• Directions for this task
Filter the material, keeping only lines with the word "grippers".

★ ★ ★ ★ ★ ★ ★

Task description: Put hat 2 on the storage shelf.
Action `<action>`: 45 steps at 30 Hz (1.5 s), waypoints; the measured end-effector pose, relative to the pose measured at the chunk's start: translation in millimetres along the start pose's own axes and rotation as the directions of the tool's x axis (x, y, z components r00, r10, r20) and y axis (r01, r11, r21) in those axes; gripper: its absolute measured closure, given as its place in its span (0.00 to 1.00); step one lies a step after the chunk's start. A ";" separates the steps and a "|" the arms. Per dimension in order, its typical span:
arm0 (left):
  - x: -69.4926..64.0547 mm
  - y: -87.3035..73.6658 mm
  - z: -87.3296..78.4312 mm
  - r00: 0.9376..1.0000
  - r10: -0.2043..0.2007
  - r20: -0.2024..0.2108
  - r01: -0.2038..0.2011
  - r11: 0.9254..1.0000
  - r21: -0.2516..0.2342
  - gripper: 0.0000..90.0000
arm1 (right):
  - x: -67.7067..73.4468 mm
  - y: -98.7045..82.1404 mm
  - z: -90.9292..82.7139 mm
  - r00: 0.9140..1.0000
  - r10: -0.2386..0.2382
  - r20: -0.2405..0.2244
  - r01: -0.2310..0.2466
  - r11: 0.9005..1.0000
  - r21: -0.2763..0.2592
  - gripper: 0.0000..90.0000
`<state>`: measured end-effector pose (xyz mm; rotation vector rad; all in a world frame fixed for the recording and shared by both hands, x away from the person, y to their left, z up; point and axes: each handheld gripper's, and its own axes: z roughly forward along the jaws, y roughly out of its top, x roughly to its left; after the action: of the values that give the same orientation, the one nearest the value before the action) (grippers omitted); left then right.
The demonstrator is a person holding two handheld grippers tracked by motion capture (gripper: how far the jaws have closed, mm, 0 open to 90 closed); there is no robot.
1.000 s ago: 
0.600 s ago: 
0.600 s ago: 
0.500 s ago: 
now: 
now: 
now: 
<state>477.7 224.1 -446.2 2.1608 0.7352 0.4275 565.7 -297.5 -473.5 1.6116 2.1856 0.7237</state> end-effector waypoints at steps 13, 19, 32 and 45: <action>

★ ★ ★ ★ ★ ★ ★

• Answer space
`<state>`: measured end-effector pose (xyz mm; rotation vector rad; all in a world frame fixed for the recording and shared by both hands, x away from the person, y to their left, z up; point and axes: each handheld gripper's, and its own axes: z roughly forward along the jaws, y roughly out of its top, x roughly to its left; after the action: of the values that give the same orientation, the one nearest the value before the action) (grippers omitted); left then right.
The demonstrator is a person holding two handheld grippers tracked by motion capture (gripper: how far the jaws have closed, mm, 0 open to 90 closed); there is no robot.

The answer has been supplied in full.